I have applied multiple models on the datasets to make an informed decision through the comparative analysis of all the models. My problem was a binary classification problem and so I used classifiers. Before the models were applied, each dataset went through a thorough process of Data Cleaning, Exploratory Data Analysis and Pre-processing. A total of six models were applied on each dataset, namely Logistic Regression, Decision Trees, Random Forest Classifier, Support Vector Machine (SVM), Naïve Bayes, and XGBoost Classifier.
This study was conducted to find an algorithm which would predict loan default accurately, and save financial institutions from loaning to defaulting customers and incurring losses. Although Random Forrest Classifier came in a close second, the new classifier which has made for itself a reputation in winning Kaggle competitions has proved itself once again. The XGBoost Classifier proved itself to be the most optimal classifier in predicting if a loan would default or not on both large and small datasets. Its results surpassed the other classifiers in all aspects, be it accuracy or AUC score.

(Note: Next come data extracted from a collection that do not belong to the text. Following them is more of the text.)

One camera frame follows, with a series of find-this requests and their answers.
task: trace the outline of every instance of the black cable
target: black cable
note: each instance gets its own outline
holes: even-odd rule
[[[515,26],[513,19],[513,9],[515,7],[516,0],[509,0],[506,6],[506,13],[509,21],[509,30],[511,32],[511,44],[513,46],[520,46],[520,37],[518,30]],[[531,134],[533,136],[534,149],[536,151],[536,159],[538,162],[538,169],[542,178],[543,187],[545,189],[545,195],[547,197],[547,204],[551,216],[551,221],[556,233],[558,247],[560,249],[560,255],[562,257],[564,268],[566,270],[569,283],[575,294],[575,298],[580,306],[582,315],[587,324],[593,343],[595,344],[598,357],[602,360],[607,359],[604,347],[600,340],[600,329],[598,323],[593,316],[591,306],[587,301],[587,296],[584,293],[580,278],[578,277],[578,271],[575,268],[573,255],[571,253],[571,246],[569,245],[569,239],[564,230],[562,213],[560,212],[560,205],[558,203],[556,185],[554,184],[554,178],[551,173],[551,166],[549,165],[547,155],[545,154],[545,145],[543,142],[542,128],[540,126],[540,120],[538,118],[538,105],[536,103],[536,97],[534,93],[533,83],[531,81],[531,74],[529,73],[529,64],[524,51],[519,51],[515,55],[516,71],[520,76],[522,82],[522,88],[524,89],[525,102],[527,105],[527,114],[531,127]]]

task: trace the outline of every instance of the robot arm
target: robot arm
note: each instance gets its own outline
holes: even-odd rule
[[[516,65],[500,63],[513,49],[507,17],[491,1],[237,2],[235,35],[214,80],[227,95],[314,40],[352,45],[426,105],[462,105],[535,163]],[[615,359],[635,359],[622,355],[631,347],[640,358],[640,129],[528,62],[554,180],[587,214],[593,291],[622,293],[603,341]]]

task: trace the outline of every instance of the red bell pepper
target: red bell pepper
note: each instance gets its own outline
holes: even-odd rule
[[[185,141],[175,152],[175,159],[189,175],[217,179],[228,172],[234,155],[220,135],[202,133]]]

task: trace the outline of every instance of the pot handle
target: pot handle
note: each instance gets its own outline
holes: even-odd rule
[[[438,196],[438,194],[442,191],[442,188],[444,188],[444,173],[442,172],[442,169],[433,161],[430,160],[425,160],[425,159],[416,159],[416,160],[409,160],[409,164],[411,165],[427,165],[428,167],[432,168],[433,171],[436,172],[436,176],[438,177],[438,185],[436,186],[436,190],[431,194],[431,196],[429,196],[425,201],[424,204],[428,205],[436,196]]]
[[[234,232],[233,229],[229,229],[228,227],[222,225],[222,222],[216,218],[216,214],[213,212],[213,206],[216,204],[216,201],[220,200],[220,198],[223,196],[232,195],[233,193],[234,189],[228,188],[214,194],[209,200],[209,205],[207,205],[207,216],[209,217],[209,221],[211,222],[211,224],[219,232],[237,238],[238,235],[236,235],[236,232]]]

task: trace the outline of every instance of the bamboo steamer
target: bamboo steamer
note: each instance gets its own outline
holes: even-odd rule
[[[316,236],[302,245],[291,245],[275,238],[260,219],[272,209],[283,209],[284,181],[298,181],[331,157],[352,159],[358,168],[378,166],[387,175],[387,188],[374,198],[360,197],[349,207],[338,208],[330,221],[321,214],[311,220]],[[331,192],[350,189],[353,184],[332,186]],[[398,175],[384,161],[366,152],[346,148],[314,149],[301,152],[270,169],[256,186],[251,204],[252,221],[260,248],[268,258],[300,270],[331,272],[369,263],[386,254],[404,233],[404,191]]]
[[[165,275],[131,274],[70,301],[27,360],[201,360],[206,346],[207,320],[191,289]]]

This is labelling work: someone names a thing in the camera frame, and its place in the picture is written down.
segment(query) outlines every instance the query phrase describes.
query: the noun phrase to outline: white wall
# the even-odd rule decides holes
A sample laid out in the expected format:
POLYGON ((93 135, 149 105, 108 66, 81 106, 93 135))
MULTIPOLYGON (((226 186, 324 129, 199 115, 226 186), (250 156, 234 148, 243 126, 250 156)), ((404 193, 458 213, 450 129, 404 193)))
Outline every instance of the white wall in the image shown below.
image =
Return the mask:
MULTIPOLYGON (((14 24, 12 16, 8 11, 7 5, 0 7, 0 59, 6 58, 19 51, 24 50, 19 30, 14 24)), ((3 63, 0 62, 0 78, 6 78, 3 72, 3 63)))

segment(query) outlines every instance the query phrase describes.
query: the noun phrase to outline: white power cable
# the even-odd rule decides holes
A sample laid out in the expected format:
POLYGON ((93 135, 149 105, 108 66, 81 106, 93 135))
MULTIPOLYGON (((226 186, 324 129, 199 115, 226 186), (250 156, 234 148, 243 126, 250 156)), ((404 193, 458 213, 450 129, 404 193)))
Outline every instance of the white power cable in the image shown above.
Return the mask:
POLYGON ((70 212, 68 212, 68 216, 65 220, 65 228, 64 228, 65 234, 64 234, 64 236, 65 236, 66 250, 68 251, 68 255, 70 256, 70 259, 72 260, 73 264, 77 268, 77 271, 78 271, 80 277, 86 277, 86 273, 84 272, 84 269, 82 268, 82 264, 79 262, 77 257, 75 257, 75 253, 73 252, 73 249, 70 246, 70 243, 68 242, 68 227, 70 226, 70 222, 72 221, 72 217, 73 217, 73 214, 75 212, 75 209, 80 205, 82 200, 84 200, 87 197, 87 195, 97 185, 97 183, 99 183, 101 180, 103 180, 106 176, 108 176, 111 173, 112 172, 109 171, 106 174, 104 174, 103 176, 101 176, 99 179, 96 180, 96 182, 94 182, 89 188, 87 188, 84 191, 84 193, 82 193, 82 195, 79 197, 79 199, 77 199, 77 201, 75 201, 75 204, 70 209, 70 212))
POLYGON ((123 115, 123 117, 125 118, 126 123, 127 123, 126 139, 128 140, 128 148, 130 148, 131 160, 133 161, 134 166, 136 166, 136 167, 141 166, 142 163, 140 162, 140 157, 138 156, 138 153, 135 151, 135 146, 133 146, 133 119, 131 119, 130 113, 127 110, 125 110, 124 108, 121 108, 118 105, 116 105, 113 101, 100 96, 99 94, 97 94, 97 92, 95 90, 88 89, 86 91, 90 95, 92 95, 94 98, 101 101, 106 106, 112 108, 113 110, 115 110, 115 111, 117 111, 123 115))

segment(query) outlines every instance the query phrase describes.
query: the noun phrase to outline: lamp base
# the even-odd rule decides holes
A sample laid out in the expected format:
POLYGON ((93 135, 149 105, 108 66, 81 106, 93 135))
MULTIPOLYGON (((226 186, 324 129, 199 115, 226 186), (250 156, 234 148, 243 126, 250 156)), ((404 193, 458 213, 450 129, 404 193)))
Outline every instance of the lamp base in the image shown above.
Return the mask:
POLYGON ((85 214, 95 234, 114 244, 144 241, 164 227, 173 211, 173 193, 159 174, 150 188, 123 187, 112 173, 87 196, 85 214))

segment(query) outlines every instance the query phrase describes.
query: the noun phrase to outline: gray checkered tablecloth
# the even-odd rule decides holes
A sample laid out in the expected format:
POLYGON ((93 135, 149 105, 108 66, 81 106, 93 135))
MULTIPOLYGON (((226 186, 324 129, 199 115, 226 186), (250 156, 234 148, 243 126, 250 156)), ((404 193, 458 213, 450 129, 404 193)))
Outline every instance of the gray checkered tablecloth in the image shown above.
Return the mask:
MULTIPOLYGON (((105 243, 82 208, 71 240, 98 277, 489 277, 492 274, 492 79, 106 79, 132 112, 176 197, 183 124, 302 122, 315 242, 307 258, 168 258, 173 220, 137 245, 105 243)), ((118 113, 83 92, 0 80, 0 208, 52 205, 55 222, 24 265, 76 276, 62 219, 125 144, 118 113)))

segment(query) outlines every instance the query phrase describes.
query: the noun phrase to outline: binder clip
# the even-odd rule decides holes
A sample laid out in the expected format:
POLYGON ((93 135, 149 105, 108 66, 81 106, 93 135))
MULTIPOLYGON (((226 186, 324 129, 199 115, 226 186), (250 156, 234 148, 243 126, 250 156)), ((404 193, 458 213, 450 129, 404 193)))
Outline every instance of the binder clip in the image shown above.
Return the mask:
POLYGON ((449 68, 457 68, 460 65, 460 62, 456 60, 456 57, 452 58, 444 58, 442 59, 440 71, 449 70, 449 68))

Moreover, it is seen that results achieved on the smaller data were far better than that reached on the larger dataset. For example, the highest AUC score on ‘loan data set’ was 0.89, whereas that on ‘default of credit card clients’ was only 0.78. This can be due to the fact that there were many discrepancies in the ‘default of credit card clients’ dataset. It had errors, values that were not quoted in the data description, and trends which could not be explained logically. We could not remove these values either as they carried important information, and on their removal the model accuracies reduced. On the other hand, the ‘loan data set’ provided better results even though it contained missing values. This proves the fact that a model is only as good as the database.